The trustee or provider must, without delay, give you an acknowledgment of a valid notice, subject to subsection (4).

The trustee or provider may refuse to give you an acknowledgment of receipt of a valid notice if the value of the superannuation interest to which the notice relates, at the end of the day on which the trustee or RSA provider received the notice, is less than the tax that would be payable in respect of your contribution (or part of the contribution) if the trustee or provider were to acknowledge receipt of the notice.

From the above it is clear that in order for section 290-170 of the ITAA 1997 to be satisfied, a notice of intent to deduct must be given before a specific time. The legislation itself is quite specific. It allows a deduction, subject to the necessary requirements being met. It does not contain a discretion that can be exercised by the Commissioner to allow a deduction for the relevant year of income where a notice of intention to claim a deduction has not been provided before:

    o the end of the day you lodged your income tax return for the relevant year in which the contribution is made if your tax return has been lodged or

    o if the relevant tax return has not been lodged, the end of the following income year for which the contributions have been made.

In this case, in the 20xx-xx income year you made a personal superannuation contribution into your superannuation fund (the Fund). You intended to claim the full amount in your 20xx-xx income tax return as a personal deductible superannuation contribution.

When preparing your 20xx-xx income tax return you identified that the contribution had been incorrectly reported by the Fund.

The error was not identified until after 30 June 2011 and your 20xx-xx income tax return has been prepared and lodged without a notice of intent to deduct being lodged with your superannuation fund.

Therefore, you have not lodged a notice of intention to claim a tax deduction within the specified timeframe required under section 290-170 of the ITAA 1997.

As all the conditions under section 290-150 of the ITAA 1997 have not been satisfied, you are not entitled to claim a deduction for personal superannuation contributions made in the 20xx-xx income year.

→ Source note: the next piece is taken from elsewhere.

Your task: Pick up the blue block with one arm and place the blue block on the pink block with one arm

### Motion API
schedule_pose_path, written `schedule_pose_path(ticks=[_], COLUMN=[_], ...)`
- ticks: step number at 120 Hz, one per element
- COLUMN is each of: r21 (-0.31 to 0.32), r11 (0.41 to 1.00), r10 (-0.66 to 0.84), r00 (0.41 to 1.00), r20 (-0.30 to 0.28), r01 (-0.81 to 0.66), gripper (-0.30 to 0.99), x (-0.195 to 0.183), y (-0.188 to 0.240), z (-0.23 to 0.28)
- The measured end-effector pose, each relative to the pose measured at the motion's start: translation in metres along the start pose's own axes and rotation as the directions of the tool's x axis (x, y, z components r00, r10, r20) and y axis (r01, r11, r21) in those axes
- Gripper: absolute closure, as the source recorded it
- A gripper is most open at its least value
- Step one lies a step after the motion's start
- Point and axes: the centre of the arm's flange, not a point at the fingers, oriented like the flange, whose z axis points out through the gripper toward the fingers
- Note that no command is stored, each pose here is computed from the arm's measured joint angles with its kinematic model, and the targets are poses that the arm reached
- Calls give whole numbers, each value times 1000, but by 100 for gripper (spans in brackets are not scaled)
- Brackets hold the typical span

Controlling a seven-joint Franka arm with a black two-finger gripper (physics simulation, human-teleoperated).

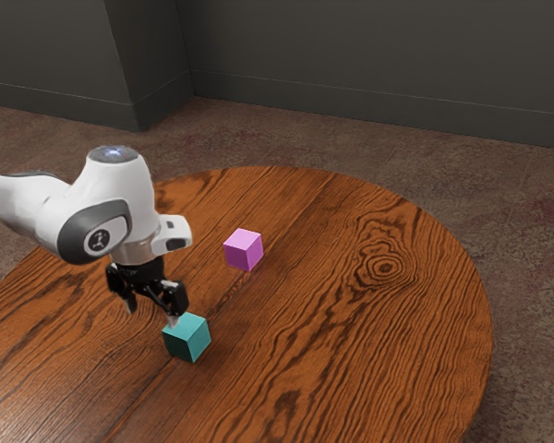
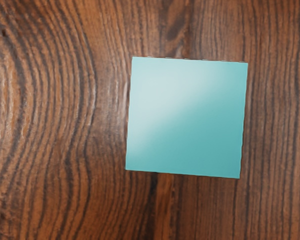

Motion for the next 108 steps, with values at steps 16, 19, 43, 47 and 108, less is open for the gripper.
schedule_pose_path(ticks=[16, 19, 43, 47, 108], r21=[14, 16, -14, -26, -76], r11=[994, 991, 977, 977, 968], r10=[111, 131, 211, 204, 228], r00=[989, 986, 969, 970, 967], r20=[-97, -108, -128, -134, -117], r01=[-110, -130, -214, -209, -238], gripper=[2, 2, 2, 2, 2], x=[5, 6, -3, -2, 16], y=[1, 3, 19, 20, 1], z=[-8, -9, 21, 23, 44])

Commissioner's discretion to vary the notice

The Commissioner can only exercise discretion when he is given that power under a law he administers.

Unfortunately, section 290-170 of the ITAA 1997 does not give to the Commissioner the power to exercise a discretion to allow a deduction for the relevant year of income where a notice of intention to claim a deduction has not been provided before the required period.

Further, section 290-170 does not give the Commissioner the power to exercise discretion where any of the requirements of this provision have not been satisfied. This is regardless of the reasons those requirements were not met, or the extent to which those reasons were within or beyond a taxpayer's control.

Consequently, the Commissioner has no discretion to allow a deduction for the relevant year of income.